Another feature is that preferred shareholders often have an option to convert their shares into common stock. This allows them to benefit from increases in the equity value. The conversion rate is based on the terms negotiated and is not always one to one. Preferred shareholders could achieve a significant return on their investment by converting to a much higher number of common shares. The conversion ratio may even be adjusted from time to time to prevent dilution of ownership due to subsequent financing rounds.
These liquidation preferences and conversion features, along with other rights, can make a series of preferred stock significantly more valuable than common stock. Accordingly, it would be inappropriate to just gross up the value of cash received from the recent equity raise by the diluted ownership interest.
Is There a Better Post-Money Valuation Approach?
Before entering into an agreement to raise capital and sell preferred shares in your company, you need an understanding of different types of equity and their contractual rights and features. Once you understand the fundamental concepts, you should be able to analyze the payoff structure and conversion points and derive what the payoff structure might look like at different values.
If we consider an example where a company has not appreciated in value after raising capital, we can see how detrimental this equity raise is for the common shareholders. If we assume that the firm providing the $5 million preferred investment from our example above was entitled to receive dividends at an annual rate of 10 percent ($500,000) upon a liquidity event but did not have the ability to convert its shares to and participate as common stock, the below table illustrates how proceeds would be shared by each equity class five years from the date of that investment.
|Exit at Post-Money Value of $25 Million||$17.5 million||$7.5 million|
|Exit at $20 Million Value||$12.5 million||$7.5 million|
|Exit at $10 Million Value||$2.5 million||$7.5 million|
|Exit at $5 Million Value||$0||$5.0 million|
This table illustrates why it is so important to understand the behavior of different equity classes and their features. The difference in proceeds to each equity class could be even greater to the extent the preferred shares had additional features such as the ability to convert and participate as common stock.
As illustrated above, if an exit event is not imminent, a simple waterfall approach of subtracting the preferred liquidation preference from the total equity value (current value method) will not accurately value the junior securities, such as common stock.
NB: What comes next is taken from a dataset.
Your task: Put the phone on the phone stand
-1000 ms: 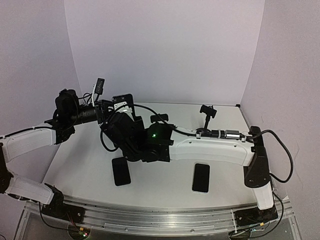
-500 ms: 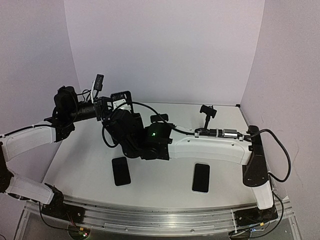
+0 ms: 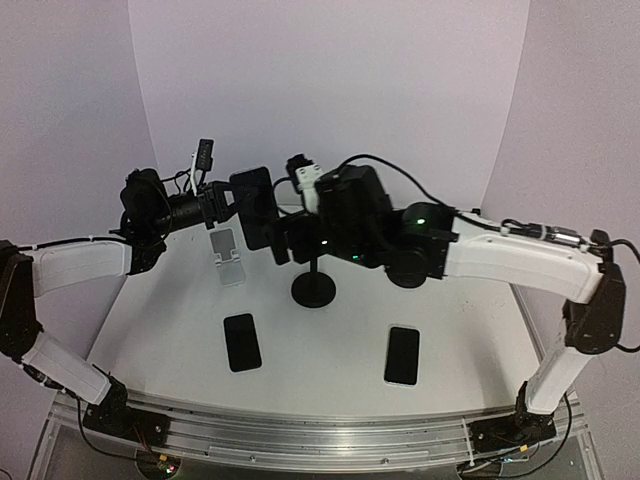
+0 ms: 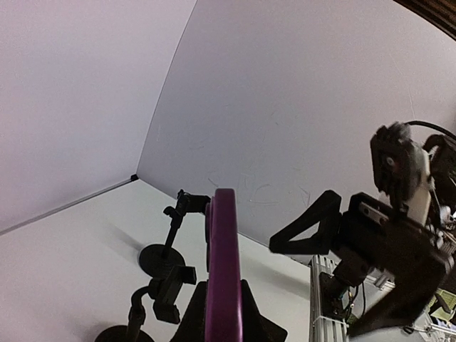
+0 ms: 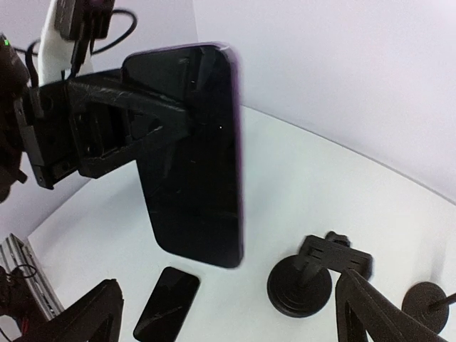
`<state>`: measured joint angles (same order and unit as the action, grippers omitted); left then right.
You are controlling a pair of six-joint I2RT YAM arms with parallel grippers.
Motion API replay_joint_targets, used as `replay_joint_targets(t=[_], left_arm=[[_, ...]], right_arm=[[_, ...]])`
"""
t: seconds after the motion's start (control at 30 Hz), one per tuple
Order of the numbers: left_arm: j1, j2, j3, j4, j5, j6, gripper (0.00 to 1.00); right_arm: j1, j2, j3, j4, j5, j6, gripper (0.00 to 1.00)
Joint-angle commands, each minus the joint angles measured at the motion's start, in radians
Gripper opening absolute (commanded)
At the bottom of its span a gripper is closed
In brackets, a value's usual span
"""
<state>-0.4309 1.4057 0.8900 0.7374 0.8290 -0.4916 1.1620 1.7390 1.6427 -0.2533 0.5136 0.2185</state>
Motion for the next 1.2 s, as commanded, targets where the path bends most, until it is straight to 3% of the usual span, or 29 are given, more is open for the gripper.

After you receive an investment and sell preferred shares, it may be several years before your company is sold. This could benefit the common shareholders if your company’s performance and value increase.
A number of white papers and accounting standards offer guidance on best practices when determining the value of a company after an equity raise. Some of the methods they suggest are complex, but these sophisticated models do help founders better understand their potential risk from an investment by a VC or PE firm. The figures in the table above illustrate the potential impact equity financing can have on common shareholders.
The Bottom Line
There is no “one size fits all” method when determining a post-money valuation and allocating equity value to various equity classes. The right methodology (and its complexity) depends on your company’s stage of development and its capital structure. An independent valuation firm can be of benefit by assisting business owners, finance executives, and VC or PE firms alike with complex valuation issues resulting from an equity raise. Moreover, an independent valuation firm can assist with compliance and regulatory issues that often arise after an equity raise.